I don't know how to proceed here. This inequality condition makes no sense to me.
 A: If $f$ is harmonic in $\mathbb{R}^n$, then given $r>0$, there is $M>0$ such that
$$| Df(x_0)|\leq \frac{M}{r^{n+1}}\|f\|_{L_1(B(x_0,r))}. $$
That is
 $$| Df(x_0)|\leq \frac{C\cdot M}{r^{n+1}}\|1+|x|^\theta\|_{L_1(B(x_0,r))}\leq  \frac{C\cdot M}{r^{n+1}}\|1+|r|^\theta\|_{L_1(B(x_0,r))}$$
Hence
$$| Df(x_0)|\leq  \frac{C\cdot M}{r^{n+1}}\cdot(1+|r|^\theta)\cdot \|1\|_{L_1(B(x_0,r))} = \frac{C\cdot M\cdot r^n}{r^{n+1}}\cdot(1+|r|^\theta)\cdot | B(x_0,1)|. $$
So
$$| Df(x_0)|\leq \frac{C\cdot M}{r}\cdot(1+|r|^\theta)\cdot | B(x_0,1)|. $$
Since $0\leq\theta<1$ and $f$ is harmonic in $\mathbb{R}^n$, taking $r$ arbitrarily big, the righ side goes to zero. Then, for all $x_0$, we have that 
$$|Df(x_0)|=0,$$ and hence $f$ is constant since $\mathbb{R}^n$ is connected.

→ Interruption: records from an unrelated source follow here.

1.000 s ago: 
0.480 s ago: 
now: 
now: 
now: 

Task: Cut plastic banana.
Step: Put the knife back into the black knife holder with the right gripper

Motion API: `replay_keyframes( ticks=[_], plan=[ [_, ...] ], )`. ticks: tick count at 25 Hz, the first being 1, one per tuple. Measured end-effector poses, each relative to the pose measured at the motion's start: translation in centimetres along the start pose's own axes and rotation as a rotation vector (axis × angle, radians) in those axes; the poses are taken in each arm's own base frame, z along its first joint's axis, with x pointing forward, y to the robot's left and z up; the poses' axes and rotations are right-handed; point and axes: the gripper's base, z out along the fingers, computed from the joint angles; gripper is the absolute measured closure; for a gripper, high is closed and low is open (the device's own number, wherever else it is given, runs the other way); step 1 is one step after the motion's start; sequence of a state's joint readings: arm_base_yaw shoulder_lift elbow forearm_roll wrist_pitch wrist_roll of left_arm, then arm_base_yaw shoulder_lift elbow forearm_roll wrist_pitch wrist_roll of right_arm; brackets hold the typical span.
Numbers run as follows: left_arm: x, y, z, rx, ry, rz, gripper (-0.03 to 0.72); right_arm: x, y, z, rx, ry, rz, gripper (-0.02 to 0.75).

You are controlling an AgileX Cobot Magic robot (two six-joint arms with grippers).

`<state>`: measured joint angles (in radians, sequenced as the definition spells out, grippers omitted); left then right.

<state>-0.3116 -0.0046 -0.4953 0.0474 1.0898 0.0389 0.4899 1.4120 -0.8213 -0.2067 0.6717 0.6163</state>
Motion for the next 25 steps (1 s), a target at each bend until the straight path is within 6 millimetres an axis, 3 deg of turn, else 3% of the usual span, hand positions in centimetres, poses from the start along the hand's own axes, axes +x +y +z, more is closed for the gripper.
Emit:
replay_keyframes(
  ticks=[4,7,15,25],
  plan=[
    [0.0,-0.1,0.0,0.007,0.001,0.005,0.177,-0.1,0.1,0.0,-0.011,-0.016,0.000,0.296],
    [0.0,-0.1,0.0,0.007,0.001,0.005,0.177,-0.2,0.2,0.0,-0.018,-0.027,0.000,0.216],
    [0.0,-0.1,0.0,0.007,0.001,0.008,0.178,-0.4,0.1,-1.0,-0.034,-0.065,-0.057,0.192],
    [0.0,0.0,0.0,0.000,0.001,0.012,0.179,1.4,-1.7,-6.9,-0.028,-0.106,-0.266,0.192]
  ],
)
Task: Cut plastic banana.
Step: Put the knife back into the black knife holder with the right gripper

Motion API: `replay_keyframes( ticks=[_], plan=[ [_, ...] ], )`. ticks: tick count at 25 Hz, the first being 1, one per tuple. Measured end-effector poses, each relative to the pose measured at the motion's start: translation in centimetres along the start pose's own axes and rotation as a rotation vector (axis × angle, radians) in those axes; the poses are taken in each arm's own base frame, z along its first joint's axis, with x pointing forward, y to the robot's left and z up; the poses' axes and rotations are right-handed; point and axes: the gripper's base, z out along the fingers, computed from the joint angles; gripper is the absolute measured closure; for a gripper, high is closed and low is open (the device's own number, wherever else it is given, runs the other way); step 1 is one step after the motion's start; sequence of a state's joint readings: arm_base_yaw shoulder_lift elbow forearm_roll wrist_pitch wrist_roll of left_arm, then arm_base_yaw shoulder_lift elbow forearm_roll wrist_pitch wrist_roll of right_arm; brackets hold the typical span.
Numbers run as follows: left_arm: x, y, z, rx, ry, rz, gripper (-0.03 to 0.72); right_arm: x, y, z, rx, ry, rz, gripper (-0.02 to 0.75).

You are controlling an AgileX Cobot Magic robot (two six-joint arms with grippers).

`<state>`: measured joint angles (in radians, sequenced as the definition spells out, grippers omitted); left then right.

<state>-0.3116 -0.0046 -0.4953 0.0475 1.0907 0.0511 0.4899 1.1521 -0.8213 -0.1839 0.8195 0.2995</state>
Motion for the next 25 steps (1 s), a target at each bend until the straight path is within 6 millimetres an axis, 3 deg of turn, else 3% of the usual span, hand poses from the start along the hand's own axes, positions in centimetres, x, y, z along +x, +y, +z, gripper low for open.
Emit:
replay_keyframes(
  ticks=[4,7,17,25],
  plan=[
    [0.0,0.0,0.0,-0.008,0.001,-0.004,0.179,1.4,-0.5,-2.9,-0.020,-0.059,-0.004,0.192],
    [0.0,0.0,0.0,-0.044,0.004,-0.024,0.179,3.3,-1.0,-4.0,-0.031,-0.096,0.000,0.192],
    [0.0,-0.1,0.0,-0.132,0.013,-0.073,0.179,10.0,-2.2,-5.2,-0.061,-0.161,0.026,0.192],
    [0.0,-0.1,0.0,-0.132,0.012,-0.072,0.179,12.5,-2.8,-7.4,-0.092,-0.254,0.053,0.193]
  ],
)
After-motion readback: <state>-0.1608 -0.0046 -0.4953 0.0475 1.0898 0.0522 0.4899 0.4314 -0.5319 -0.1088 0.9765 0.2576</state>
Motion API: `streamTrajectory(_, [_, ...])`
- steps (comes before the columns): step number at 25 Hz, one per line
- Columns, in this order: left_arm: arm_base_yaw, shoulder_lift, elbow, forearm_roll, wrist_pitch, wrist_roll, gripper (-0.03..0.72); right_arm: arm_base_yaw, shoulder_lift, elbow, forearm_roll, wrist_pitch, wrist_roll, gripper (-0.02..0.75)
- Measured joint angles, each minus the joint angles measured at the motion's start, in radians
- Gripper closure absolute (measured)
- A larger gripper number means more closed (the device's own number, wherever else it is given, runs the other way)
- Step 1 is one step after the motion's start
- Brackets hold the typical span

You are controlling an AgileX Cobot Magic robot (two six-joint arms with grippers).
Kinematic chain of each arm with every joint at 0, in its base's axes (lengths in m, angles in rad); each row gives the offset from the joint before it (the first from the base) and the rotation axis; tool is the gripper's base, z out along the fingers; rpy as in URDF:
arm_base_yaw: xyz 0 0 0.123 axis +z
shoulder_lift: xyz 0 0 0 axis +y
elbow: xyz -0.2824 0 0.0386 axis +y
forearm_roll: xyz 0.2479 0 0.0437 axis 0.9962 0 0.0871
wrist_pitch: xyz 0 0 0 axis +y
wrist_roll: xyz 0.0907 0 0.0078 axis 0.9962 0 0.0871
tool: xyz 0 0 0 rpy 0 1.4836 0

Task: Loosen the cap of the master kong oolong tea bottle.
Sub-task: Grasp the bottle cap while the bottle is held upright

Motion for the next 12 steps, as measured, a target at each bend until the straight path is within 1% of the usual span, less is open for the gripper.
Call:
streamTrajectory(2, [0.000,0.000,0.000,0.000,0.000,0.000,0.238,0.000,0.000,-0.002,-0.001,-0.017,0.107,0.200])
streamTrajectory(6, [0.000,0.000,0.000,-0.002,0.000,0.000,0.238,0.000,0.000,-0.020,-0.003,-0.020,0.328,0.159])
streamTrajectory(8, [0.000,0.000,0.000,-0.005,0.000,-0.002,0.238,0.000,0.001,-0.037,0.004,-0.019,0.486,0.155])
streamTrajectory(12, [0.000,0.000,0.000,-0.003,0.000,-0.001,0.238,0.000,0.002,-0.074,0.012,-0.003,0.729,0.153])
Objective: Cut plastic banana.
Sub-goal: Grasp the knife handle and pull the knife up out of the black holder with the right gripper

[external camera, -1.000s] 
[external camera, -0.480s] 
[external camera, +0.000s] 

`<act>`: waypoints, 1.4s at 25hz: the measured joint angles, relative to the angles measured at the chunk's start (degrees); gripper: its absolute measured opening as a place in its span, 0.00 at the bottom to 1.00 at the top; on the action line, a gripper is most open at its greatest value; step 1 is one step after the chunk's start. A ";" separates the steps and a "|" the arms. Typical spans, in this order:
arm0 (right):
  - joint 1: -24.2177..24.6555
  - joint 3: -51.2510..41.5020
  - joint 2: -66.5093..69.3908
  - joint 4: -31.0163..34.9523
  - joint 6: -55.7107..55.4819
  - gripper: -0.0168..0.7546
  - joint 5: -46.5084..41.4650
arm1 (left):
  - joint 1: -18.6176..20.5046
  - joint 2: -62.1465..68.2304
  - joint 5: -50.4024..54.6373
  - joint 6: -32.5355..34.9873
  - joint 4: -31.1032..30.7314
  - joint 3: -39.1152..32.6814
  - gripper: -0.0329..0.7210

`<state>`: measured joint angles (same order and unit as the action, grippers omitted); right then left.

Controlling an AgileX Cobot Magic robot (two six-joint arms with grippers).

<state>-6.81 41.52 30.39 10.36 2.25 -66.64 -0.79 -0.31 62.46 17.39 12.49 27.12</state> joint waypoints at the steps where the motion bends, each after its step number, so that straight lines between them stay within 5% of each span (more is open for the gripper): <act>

Notice that this proof doesn't work for $\theta=1.$
A: Cauchy-type estimate: There is a constant $A$ such that for all $u$ harmonic on $B(0,1)$ and continuous on $\overline {B(0,1)},$
$$|\nabla u(0)| \le A\max_{|x|=1}|u(x)|.$$
This follows from the Poisson integral representation; just differentiate through the integral sign to see each partial derivative at $0$ satisfies the above, hence so does $\nabla u(0).$
In our problem, let $u_r(x) = u(rx)$ for $r>0.$ Then by the above
$$|\nabla u_r(0)| = r|\nabla u(0)| \le A\max_{|x|=1}|u_r(x)|$$ $$ =  A\max_{|x|=r}|u(x)| \le AC(1+r^\theta).$$
It follows that $|\nabla u(0)|\le AC(1+r^\theta)/r.$ Letting $r\to \infty$ gives $\nabla u(0)=0.$
To finish, we translate $u.$ Let $x_0\in \mathbb R^N$ and define $v(x) = u(x+x_0).$ Then for $|x|\ge |x_0|,$ we have
$$|v(x)|=|u(x+x_0)|\le C(1+|x+x_0|^\theta) \le C(1+2|x|^\theta).$$
This is enough to make the previous argument work, giving $|\nabla v(0)| = |\nabla u(x_0)|=0.$ It follows that $\nabla u(x)=0$ everywhere, proving $u$ is constant.
If $\theta =1,$ then $u(x)=x_1$ is a non constant harmonic function that satisfies the inequality.